Action item >> Return the data below, unchanged.

Dataset >>
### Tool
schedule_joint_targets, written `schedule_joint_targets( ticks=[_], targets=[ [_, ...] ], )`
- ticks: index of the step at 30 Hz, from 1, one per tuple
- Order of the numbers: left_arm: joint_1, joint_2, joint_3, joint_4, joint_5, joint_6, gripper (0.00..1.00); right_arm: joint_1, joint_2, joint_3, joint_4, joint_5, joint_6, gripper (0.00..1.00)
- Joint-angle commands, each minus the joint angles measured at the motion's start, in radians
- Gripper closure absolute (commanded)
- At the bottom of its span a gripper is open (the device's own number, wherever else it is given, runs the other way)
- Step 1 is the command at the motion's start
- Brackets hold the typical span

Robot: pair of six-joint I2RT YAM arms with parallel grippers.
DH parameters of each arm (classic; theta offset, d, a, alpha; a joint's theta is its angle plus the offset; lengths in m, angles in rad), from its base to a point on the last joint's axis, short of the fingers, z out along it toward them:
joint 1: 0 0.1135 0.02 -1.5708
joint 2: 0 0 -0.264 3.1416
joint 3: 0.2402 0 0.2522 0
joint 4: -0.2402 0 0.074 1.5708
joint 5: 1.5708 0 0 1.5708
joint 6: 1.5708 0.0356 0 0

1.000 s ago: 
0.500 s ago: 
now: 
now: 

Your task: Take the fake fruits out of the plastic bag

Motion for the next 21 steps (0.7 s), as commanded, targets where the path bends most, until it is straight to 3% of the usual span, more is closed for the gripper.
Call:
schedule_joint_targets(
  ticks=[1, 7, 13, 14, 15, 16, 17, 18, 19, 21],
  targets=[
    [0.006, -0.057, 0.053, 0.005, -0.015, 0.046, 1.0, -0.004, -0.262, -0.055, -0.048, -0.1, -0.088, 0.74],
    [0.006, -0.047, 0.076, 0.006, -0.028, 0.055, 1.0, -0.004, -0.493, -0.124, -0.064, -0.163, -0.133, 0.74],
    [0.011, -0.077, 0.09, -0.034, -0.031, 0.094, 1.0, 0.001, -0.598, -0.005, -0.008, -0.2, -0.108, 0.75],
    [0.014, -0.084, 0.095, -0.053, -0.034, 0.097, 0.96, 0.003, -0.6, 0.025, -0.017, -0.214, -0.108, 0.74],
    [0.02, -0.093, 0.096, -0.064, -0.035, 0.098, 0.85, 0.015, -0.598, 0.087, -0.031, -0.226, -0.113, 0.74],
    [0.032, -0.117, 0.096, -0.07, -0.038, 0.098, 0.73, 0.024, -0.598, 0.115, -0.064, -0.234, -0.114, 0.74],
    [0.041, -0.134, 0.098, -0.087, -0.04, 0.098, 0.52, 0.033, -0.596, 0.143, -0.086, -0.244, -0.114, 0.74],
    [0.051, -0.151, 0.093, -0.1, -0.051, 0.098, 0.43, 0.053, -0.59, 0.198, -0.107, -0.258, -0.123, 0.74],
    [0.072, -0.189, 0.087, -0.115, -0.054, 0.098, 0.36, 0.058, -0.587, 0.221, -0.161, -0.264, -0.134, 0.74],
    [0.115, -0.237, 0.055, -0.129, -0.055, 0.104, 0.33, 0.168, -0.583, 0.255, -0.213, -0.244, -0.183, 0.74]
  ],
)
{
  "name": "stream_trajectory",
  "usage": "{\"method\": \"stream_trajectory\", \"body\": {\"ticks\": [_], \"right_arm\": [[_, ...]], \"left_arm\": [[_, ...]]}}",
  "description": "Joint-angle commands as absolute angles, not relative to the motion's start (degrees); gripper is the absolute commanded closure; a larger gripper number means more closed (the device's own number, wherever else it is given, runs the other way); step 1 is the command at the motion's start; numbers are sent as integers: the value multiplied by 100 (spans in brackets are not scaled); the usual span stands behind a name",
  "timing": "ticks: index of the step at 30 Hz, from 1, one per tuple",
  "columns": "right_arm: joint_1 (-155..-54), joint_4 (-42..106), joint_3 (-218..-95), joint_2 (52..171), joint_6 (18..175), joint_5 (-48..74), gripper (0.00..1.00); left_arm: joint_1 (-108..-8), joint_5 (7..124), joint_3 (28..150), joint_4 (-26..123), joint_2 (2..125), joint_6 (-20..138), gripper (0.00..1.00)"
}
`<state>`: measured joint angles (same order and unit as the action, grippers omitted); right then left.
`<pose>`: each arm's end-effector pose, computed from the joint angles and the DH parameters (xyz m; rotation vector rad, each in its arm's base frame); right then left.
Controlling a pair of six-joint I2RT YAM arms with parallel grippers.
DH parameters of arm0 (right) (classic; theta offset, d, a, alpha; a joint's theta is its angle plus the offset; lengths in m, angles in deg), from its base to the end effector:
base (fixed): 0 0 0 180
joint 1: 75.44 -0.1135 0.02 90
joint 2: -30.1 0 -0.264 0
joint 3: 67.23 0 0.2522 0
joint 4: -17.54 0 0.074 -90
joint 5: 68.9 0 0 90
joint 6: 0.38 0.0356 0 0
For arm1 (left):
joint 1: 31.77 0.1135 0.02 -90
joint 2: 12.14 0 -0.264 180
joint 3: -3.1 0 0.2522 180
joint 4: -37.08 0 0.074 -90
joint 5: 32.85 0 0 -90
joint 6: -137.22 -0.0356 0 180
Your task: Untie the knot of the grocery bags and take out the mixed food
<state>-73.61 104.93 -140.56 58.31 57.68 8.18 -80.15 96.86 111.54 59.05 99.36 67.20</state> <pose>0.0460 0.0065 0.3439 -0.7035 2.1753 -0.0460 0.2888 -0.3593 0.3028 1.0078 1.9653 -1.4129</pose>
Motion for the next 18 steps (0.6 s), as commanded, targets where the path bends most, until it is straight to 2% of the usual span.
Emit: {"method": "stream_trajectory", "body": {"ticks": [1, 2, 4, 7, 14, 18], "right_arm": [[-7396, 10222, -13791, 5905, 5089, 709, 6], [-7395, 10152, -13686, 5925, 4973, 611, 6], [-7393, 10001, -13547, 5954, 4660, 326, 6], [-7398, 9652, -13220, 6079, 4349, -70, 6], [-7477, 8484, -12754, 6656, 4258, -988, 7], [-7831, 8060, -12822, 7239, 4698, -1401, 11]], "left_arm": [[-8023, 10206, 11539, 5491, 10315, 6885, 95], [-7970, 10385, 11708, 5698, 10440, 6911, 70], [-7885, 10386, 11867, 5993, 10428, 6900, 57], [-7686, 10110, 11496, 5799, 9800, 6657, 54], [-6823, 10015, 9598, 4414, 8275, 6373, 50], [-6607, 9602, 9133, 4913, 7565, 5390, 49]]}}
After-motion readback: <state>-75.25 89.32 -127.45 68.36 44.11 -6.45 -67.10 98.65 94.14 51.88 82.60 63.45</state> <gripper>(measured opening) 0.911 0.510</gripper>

Answer to this problem >>
### Tool
schedule_joint_targets, written `schedule_joint_targets( ticks=[_], targets=[ [_, ...] ], )`
- ticks: index of the step at 30 Hz, from 1, one per tuple
- Order of the numbers: left_arm: joint_1, joint_2, joint_3, joint_4, joint_5, joint_6, gripper (0.00..1.00); right_arm: joint_1, joint_2, joint_3, joint_4, joint_5, joint_6, gripper (0.00..1.00)
- Joint-angle commands, each minus the joint angles measured at the motion's start, in radians
- Gripper closure absolute (commanded)
- At the bottom of its span a gripper is open (the device's own number, wherever else it is given, runs the other way)
- Step 1 is the command at the motion's start
- Brackets hold the typical span

Robot: pair of six-joint I2RT YAM arms with parallel grippers.
DH parameters of each arm (classic; theta offset, d, a, alpha; a joint's theta is its angle plus the offset; lengths in m, angles in rad), from its base to a point on the last joint's axis, short of the fingers, z out along it toward them:
joint 1: 0 0.1135 0.02 -1.5708
joint 2: 0 0 -0.264 3.1416
joint 3: 0.2402 0 0.2522 0
joint 4: -0.2402 0 0.074 1.5708
joint 5: 1.5708 0 0 1.5708
joint 6: 1.5708 0.0356 0 0

1.000 s ago: 
0.500 s ago: 
now: 
now: 

Your task: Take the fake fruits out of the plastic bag

Motion for the next 21 steps (0.7 s), as commanded, targets where the path bends most, until it is straight to 3% of the usual span, more is closed for the gripper.
Call:
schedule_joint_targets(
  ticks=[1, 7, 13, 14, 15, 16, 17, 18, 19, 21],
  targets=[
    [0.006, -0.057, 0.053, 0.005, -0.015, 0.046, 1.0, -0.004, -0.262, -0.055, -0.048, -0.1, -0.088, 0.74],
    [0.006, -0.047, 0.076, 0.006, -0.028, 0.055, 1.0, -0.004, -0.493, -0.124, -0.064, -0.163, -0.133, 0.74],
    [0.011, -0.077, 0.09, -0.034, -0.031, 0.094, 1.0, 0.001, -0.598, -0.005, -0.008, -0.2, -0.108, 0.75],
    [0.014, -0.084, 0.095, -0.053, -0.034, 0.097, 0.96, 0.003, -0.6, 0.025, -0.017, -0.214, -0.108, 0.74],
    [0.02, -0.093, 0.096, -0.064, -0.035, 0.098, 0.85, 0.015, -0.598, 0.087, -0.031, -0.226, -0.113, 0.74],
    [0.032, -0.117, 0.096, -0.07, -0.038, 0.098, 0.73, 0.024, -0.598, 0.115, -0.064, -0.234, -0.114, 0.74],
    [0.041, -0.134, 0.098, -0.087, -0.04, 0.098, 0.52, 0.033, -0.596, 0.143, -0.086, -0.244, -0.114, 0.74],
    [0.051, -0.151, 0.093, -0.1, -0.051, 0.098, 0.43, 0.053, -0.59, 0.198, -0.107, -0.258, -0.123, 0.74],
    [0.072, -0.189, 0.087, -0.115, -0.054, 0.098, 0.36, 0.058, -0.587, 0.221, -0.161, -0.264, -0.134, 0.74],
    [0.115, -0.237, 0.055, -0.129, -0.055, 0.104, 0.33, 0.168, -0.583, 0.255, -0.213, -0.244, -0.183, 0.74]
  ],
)
{
  "name": "stream_trajectory",
  "usage": "{\"method\": \"stream_trajectory\", \"body\": {\"ticks\": [_], \"right_arm\": [[_, ...]], \"left_arm\": [[_, ...]]}}",
  "description": "Joint-angle commands as absolute angles, not relative to the motion's start (degrees); gripper is the absolute commanded closure; a larger gripper number means more closed (the device's own number, wherever else it is given, runs the other way); step 1 is the command at the motion's start; numbers are sent as integers: the value multiplied by 100 (spans in brackets are not scaled); the usual span stands behind a name",
  "timing": "ticks: index of the step at 30 Hz, from 1, one per tuple",
  "columns": "right_arm: joint_1 (-155..-54), joint_4 (-42..106), joint_3 (-218..-95), joint_2 (52..171), joint_6 (18..175), joint_5 (-48..74), gripper (0.00..1.00); left_arm: joint_1 (-108..-8), joint_5 (7..124), joint_3 (28..150), joint_4 (-26..123), joint_2 (2..125), joint_6 (-20..138), gripper (0.00..1.00)"
}
`<state>`: measured joint angles (same order and unit as the action, grippers omitted); right then left.
`<pose>`: each arm's end-effector pose, computed from the joint angles and the DH parameters (xyz m; rotation vector rad, each in its arm's base frame); right then left.
Controlling a pair of six-joint I2RT YAM arms with parallel grippers.
DH parameters of arm0 (right) (classic; theta offset, d, a, alpha; a joint's theta is its angle plus the offset; lengths in m, angles in deg), from its base to the end effector:
base (fixed): 0 0 0 180
joint 1: 75.44 -0.1135 0.02 90
joint 2: -30.1 0 -0.264 0
joint 3: 67.23 0 0.2522 0
joint 4: -17.54 0 0.074 -90
joint 5: 68.9 0 0 90
joint 6: 0.38 0.0356 0 0
For arm1 (left):
joint 1: 31.77 0.1135 0.02 -90
joint 2: 12.14 0 -0.264 180
joint 3: -3.1 0 0.2522 180
joint 4: -37.08 0 0.074 -90
joint 5: 32.85 0 0 -90
joint 6: -137.22 -0.0356 0 180
Your task: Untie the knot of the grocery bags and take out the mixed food
<state>-73.61 104.93 -140.56 58.31 57.68 8.18 -80.15 96.86 111.54 59.05 99.36 67.20</state> <pose>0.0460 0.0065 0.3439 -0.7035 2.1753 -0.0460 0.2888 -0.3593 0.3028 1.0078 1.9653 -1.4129</pose>
Motion for the next 18 steps (0.6 s), as commanded, targets where the path bends most, until it is straight to 2% of the usual span.
Emit: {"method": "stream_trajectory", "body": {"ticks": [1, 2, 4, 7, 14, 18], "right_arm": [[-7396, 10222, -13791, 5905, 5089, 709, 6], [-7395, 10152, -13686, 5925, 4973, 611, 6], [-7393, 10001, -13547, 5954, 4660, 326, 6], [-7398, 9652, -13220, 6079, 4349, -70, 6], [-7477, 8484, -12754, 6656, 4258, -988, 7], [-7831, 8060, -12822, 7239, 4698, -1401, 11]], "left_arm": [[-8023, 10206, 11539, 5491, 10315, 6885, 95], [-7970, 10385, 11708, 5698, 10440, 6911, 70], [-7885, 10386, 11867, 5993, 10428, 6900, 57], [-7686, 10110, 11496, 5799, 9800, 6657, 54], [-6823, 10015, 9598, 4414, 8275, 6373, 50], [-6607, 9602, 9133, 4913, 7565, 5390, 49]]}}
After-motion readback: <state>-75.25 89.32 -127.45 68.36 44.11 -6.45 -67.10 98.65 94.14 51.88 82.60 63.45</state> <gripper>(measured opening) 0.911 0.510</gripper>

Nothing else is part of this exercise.